Hasan el Benna ve İhvan hareketi de özellikle İsrail'in kurulmasıyla birlikte yoğun bir dönem geçirmiştir. Hareket kendini Filistin'i savunmaya adamıştır. Bu da küresel anlamda düşmanlık kazanmasına vesile olmuştur. Bu süreçte Hareket adeta kontrolden çıkmış, türbülansa girmiştir. Bunun temel nedenlerinden birisi mayınlı tarla olan davet ile siyasetin birlikte icra edilmesidir.
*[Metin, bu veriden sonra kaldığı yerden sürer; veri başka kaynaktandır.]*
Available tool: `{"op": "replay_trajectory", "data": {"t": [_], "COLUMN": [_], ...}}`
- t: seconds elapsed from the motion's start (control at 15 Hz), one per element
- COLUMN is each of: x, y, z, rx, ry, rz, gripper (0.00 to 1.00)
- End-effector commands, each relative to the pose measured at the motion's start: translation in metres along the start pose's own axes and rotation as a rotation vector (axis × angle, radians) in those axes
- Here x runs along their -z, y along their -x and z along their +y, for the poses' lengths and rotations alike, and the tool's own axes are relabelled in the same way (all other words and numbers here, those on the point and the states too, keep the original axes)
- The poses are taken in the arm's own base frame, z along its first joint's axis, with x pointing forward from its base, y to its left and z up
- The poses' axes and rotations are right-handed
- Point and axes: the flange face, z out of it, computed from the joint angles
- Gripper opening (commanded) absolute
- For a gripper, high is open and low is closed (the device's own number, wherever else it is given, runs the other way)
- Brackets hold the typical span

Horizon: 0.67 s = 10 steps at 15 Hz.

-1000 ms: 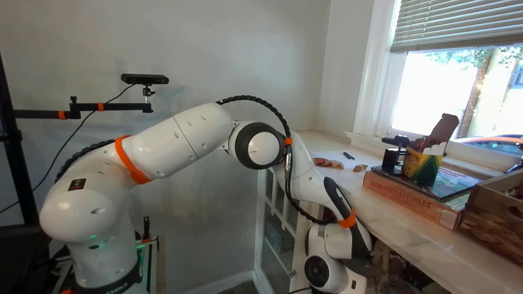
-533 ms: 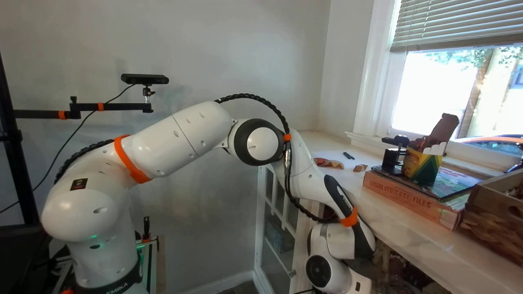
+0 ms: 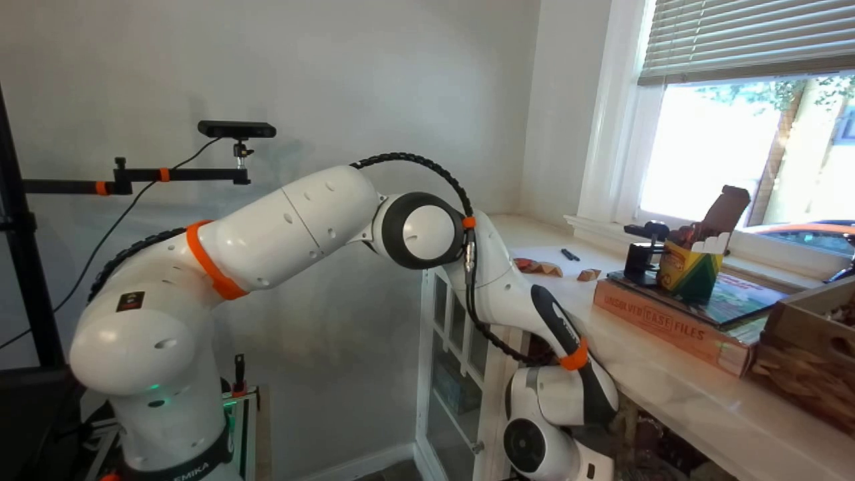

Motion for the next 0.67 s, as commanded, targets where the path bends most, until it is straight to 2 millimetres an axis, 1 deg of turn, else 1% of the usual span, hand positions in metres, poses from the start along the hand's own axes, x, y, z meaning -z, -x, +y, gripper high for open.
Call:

Hasan el Benna şahadetinden bir yıl önce hac dönüşünde (1948) çalkantılı bir dönemden geçerken gözden geçirmelerini tamamlasa idi davet ile siyaset ilişkileri daha sağlıklı ve dengeli bir zemine oturabilirdi. Ebu'l Hasan en Nedevi İhvan hareketi üzerinde derin gözlemler yapmış birisidir. Benna'nın gıyabında ve sonrasında siyaset üzerinde zaman zaman onlara nasihatleri olmuştur. Biz de onun nasihatlerini Siyaset ve İtidal kitabında ele almıştık. Kısaca Ebu'l Hasan en Nedevi İhvan'a siyasette İmam Rabbani yolunu yani feragat yolunu tutmasını önermiş ve salık vermiştir. Bir başka deyimle aktör değil faktör olmalarını tavsiye ediyordu. Lakin İhvan doğrudan siyaset yoluna girmiş ve bu alanda ilerlemeler kaydetmişti. Bu da içeride ve dışarıda birçok kesimi ürkütmüştür. Bazı taraftarları başına buyruk hareketlerde bulunmuşlar. Bu da harekete mal olmuştur.
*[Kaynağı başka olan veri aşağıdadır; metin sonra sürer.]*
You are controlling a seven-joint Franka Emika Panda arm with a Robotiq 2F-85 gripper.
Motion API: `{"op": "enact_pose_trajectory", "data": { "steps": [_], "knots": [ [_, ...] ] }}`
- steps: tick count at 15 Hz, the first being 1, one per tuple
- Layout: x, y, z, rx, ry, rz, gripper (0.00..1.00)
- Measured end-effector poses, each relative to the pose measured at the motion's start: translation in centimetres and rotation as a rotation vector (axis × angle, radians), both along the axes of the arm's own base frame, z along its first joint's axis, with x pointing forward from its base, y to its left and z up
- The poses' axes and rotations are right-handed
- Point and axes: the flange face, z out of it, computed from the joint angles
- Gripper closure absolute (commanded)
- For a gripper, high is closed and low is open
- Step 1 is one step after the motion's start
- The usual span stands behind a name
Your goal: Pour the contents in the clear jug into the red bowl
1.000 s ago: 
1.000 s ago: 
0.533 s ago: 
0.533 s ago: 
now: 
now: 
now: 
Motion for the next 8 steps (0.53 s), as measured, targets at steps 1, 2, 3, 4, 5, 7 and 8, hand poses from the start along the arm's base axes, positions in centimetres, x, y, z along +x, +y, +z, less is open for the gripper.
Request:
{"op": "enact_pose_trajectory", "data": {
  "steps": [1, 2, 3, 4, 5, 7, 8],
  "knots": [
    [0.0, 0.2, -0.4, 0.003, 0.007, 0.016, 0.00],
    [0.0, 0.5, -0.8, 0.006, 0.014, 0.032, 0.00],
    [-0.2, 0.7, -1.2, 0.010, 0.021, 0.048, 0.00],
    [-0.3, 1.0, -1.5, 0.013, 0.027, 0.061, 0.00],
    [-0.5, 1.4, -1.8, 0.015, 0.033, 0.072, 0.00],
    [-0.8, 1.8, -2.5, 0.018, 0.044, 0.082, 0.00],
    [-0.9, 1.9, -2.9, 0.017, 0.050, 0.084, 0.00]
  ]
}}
Ebu'l Hasan en Nedevi bu hususta şunları söylüyor: "Faziletli Genel Mürşid Hasan el Benna bu türbülansı ve çalkantıları hissedince, hac dönüşünde kendi kendine şu karara vardı: Hareket tarzını değiştirmek ve terbiye ve nefisleri tezkiyeye daha fazla önem vermek ve cemaat tabanını gerekirse dar tutmak ve genişlememek. Yani daha fazla taraftar kitle edinmek yerine mevcudu eğitmeye ve tezkiye etmeye ağırlık vermek. Fakat Mısır'daki hadiseler bu düşüncesinin önüne geçti ve dizginleri elinden kaçırdı. İhvan hapishanelere atıldı ve dolduruldu. İmam Hasan el Benna bu gelişmelerle boğuşurken rabbine yürüdü (Şahsiyet ve Kütüp, s: 150)."
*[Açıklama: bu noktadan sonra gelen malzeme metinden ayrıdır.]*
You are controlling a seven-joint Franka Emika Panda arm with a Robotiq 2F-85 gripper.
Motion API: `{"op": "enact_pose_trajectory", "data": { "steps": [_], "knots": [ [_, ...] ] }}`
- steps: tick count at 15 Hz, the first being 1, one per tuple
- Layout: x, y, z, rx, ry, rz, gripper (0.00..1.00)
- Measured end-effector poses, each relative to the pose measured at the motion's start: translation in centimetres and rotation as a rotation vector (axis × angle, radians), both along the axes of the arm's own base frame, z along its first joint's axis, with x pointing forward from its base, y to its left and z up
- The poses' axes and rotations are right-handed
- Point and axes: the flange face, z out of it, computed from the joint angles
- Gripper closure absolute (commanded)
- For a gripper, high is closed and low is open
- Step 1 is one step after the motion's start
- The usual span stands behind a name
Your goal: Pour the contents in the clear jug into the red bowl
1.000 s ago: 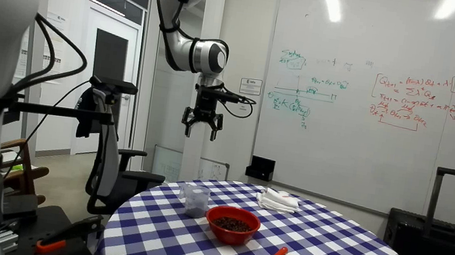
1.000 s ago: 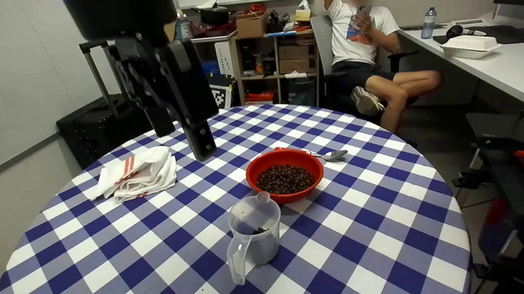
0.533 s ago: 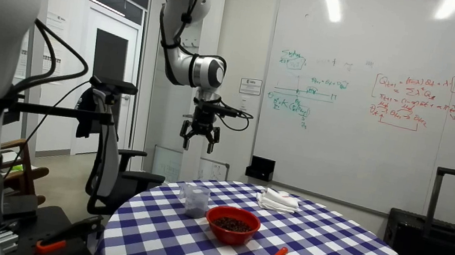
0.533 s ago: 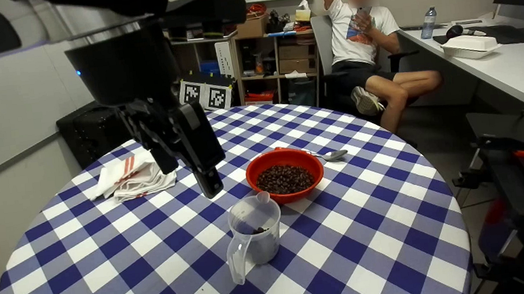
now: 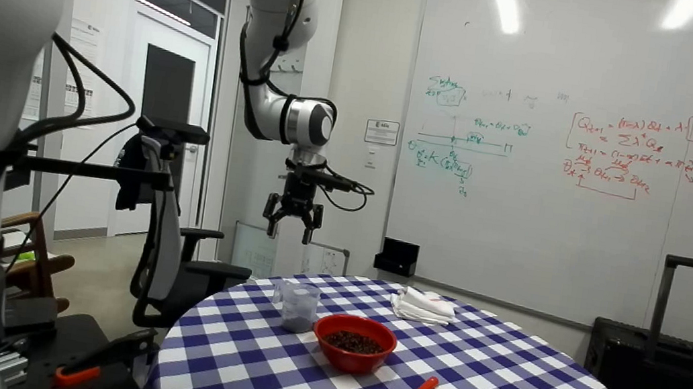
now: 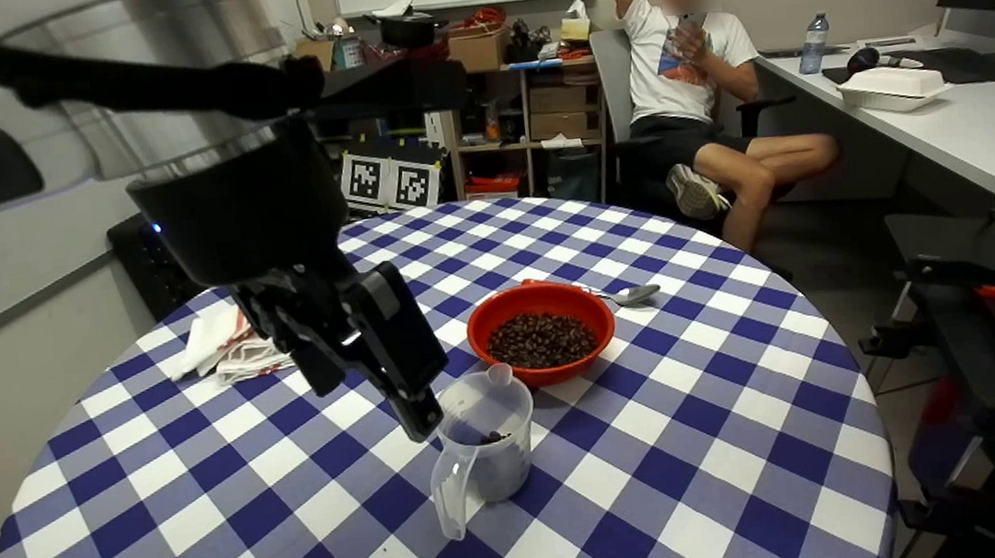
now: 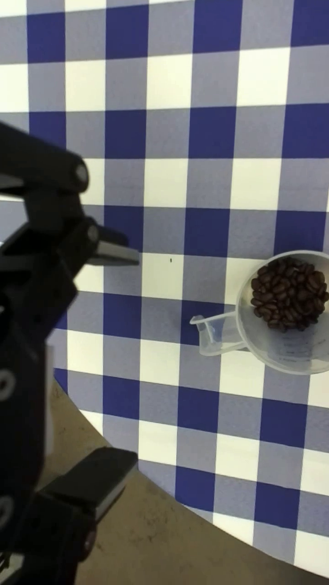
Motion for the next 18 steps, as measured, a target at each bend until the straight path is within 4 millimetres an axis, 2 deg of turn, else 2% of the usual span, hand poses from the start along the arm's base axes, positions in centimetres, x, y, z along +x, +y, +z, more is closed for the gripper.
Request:
{"op": "enact_pose_trajectory", "data": {
  "steps": [10, 18],
  "knots": [
    [-1.9, 0.6, -7.3, -0.015, 0.078, 0.025, 0.00],
    [-1.9, -0.8, -9.9, -0.058, 0.083, 0.047, 0.01]
  ]
}}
Siyasette nefisleri azdıran bir yön vardır. Bediüzzaman da gelecek şahsın yöntemini anlatırken tarihe şöyle bir kayıt ve not düşer: "Bu zamanda öyle fevkalâde hâkim cereyanlar var ki; her şeyi kendi hesabına aldığı için, farazâ hakiki beklenilen o zât dahi bu zamanda gelse, harekâtını o cereyanlara kaptırmamak için siyaset âlemindeki vaziyetten ferâgat edecek ve hedefini değiştirecek diye tahmin ediyorum.”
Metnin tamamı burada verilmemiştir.